This paper outlines DBR as an emerging methodology for the development of game-based learning environments. While this methodology is relatively new, traced back to the work of Ann Brown (1992) and Alan Collins (1992) it offers a flexible approach to educational research which is required for researchers authoring new environments to fulfil their learning agenda. DBR involves the creation of particular forms of learning and studying those forms of learning within the context defined by the means of supporting them. This designed context is subject to test and revision, and the iterations that result play a role similar to that of variation in an experiment(Barab and Kurt, 2004). The term DBR came into use in 2001, between 2001 and 2010 a total of 1940 papers using the term were published(Orngreen, 2015). While the testing methodologies incorporated under a DBR experiment can vary they have a set of underlying principles behind their utilization:

  1. They are situated in a real educational context (Orngreen, 2015)
  2. They focus on the design and testing of a significant intervention(Anderson and Shattuck, 2012)
  3. They utilize mixed methods as a means of analysing the interventions effects(Zheng, 2015)
  4. They involve multiple iterations: refining their design based off the previous cycle(Abdallah and Wegerif, 2014)
  5. They involve a collaboration between practitioner’s, researchers and participants (Koivisto et al., 2018)
  6. They offer comparisons to action research(Randolph, 2008)
  7. They seek to offer a practical impact on practice(Ruschoff and Ritter, 2001)
  8. They introduce newly found design principles from the research process to advance theory and practice (Koivisto et al., 2018)

This focus on an authentic setting, multiple iterations and mixed methods analysis is vital because of the emergent nature of game-based technologies. The emphasis of the design is not on generating truths across all games but to inform specific interventions to help guide theoretical frameworks (Dawley and Dede, 2014). As HCI researchers have discovered “It will never be possible or desirable to establish an ideal, complete theory of interaction design practice” (Goodman, Stolterman and Wakkary, 2011). A DBR paradigm understands this same underlying assumption from an educational perspective. “River City” is one of the best-known games developed using a DBR methodology. It’s focus was on examining situated learning in a multi-user environment game environment.
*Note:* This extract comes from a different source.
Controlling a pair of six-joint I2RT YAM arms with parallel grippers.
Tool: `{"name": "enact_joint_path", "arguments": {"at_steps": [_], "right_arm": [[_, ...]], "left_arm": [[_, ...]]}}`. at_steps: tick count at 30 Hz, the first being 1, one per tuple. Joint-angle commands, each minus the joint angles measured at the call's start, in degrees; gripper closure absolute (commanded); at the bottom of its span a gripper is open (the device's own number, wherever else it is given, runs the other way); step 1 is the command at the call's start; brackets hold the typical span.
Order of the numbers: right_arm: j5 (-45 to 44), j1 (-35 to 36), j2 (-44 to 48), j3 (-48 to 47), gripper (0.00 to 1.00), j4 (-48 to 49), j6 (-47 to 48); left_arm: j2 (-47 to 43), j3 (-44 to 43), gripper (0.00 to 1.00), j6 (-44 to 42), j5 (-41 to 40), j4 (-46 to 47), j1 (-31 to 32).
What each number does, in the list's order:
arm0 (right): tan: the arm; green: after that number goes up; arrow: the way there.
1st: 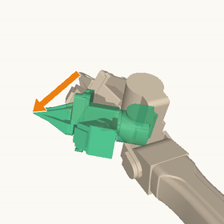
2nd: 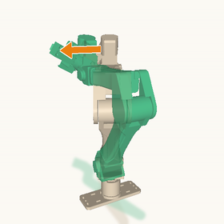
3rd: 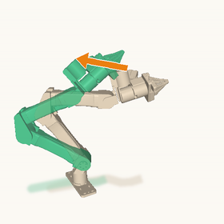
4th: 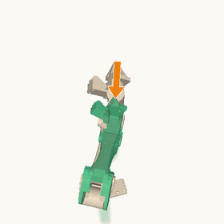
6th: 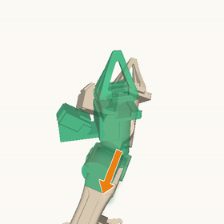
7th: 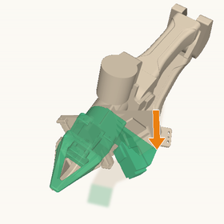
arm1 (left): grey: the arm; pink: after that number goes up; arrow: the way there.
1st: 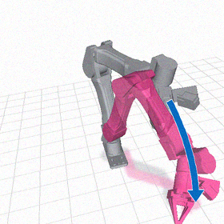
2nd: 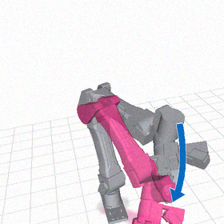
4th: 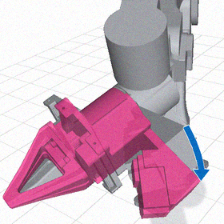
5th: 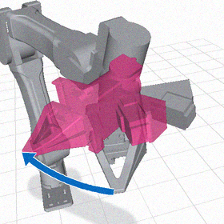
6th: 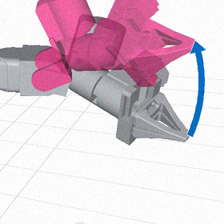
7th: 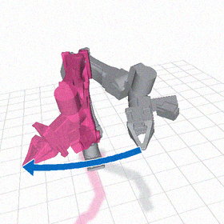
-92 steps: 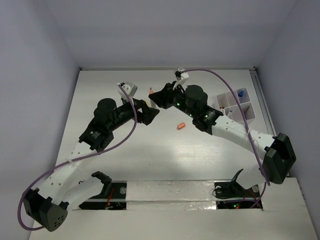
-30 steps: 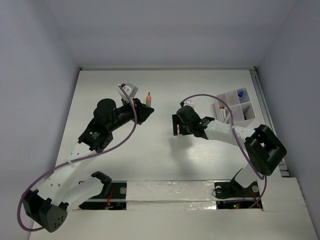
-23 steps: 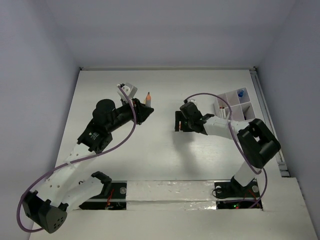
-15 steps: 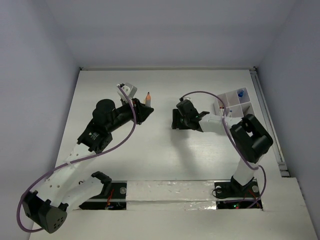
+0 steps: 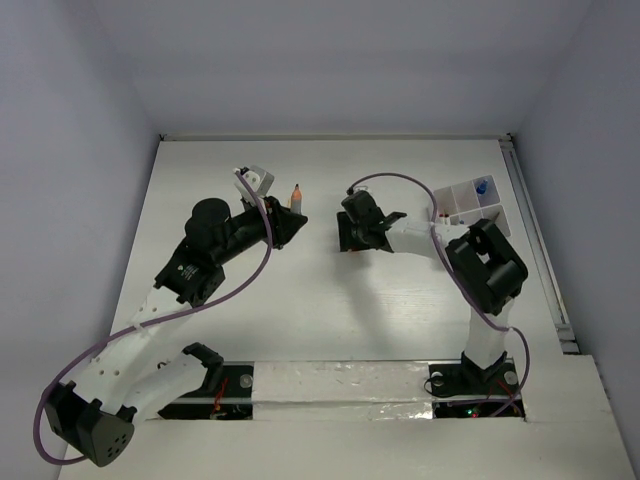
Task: Sort the stationery into containers
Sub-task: Pick up the pen cap from the center of the board, then close the pen cap on the pen.
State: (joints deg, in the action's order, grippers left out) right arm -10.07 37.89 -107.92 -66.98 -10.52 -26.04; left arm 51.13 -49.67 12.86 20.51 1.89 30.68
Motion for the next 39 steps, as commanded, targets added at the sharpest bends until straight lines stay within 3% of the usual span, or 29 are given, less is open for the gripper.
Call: {"name": "enact_joint_path", "arguments": {"at_steps": [1, 6, 12, 13, 14, 18, 22, 29, 33, 39], "right_arm": [[-3.1, 0.1, -3.3, -3.3, 0.47, -4.1, 3.8], [-4.8, 0.1, -4.6, -4.7, 0.56, -6.3, 4.6], [-6.6, 0.1, -6.7, -6.5, 0.82, -9.5, 6.5], [-7.1, 0.1, -6.6, -6.6, 0.95, -9.8, 6.9], [-7.4, 0.1, -6.3, -6.6, 1.00, -9.7, 7.0], [-6.8, 0.1, 1.1, -5.6, 1.00, -4.7, 6.6], [-0.7, 0.1, 16.7, -3.6, 1.00, 9.2, 5.2], [7.9, 1.1, 31.7, -1.3, 1.00, 26.9, -3.5], [9.6, 5.1, 32.9, -1.5, 1.00, 34.8, -5.5], [14.2, 6.9, 30.1, -3.6, 1.00, 38.2, -8.4]], "left_arm": [[-1.0, -2.4, 1.00, 0.2, -0.5, 2.0, -0.1], [-0.9, -2.5, 1.00, 0.1, -0.5, 1.9, -0.1], [-1.2, -2.5, 1.00, 0.1, -0.6, 1.9, -0.1], [-1.2, -2.5, 1.00, 0.1, -0.5, 1.9, -0.1], [-1.2, -2.5, 1.00, 0.1, -0.6, 1.9, -0.1], [-0.7, -2.5, 1.00, 0.1, -0.3, 2.0, -0.1], [0.5, -2.4, 1.00, 0.2, 0.2, 2.1, -0.1], [2.5, -3.0, 1.00, -0.6, -0.6, 0.9, -0.1], [1.8, -3.2, 1.00, -2.0, -3.1, 0.4, -0.1], [2.0, -3.3, 1.00, -2.7, -3.2, -0.1, -0.1]]}}
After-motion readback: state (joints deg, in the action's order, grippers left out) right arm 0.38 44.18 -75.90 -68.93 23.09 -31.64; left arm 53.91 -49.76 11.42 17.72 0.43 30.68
Their ability to iterate and change their theory and research methods as the cycle unfolded lead them to discovering learning patterns that were “not well captured in traditional pre/post-test measures” (Ketelhut et al., 2007).

GaeltechVR is a VR game being developed by the authors using DBR methodologies. This is the first study of its kind investigating the effects of VR technology for situated Irish language learning. The main aim of virtual reality is for the user to perceive themselves in the virtual environment and draw upon spatial cues in order to suspend belief and accept the imaginary world as reality (Neville, Shelton and McInnis, 2009). This evolves the nature of a DBR experiment as the VR environment becomes the context of the user. The authentic setting of the classroom/the real-world dissolves if the user accepts the VR environment as real. DBR allows us to examine how users interact in this immersive world. Utilizing a mixed methods examination of the context. We seek to create a profile of the language community, examine their in-game experiences and explore their learning outputs after use. Figure 1.1 demonstrates a diagram of the intended methodology which involves:

  1. A profile of the users’ attitudes and motivations towards the language are recorded using language questionnaires
  2. Video audio and analytics of their experience is captured to explore how the context is explored by authentic users
  3. Post-test questionnaires are used to explore usability issues in the design along with closed and open-ended questions to explore the learning that took place
  4. This process is iterated upon, with changes made to the environment based on the data
  5. Focus group and interviews are utilized in the second iteration to uncover explorative learning dynamics along with the other research tools from phase 1 to build a holistic view of the intervention and see how the changes to the context are changing the users learning patterns.

 

Conclusion

As our technologies have evolved over the last 30 years the nature of game-based learning has also been evolving. Games are now capable of becoming fully realised 3d environments. VR technologies are aiding in this sense of immersion removing players from their real-life context to a new virtual context. This offers unique opportunities for the research community to investigate the learning potential of virtual environments. If we seek to provide authentic virtual environments for learning they must offer an experience which is deemed authentic by its users. Design based research is an emerging methodological toolkit which reflects these needs and demands. Iterative design and an investigation of the changes they cause to participants enriches the design of the virtual world and can be used to investigate that the virtual world is having its intended effect. Over the course of this paper we have demonstrated the need for this kind of methodological toolkit followed by a conceptual framework for its usage and finally an example of this methodology in practice with GaeltechVR.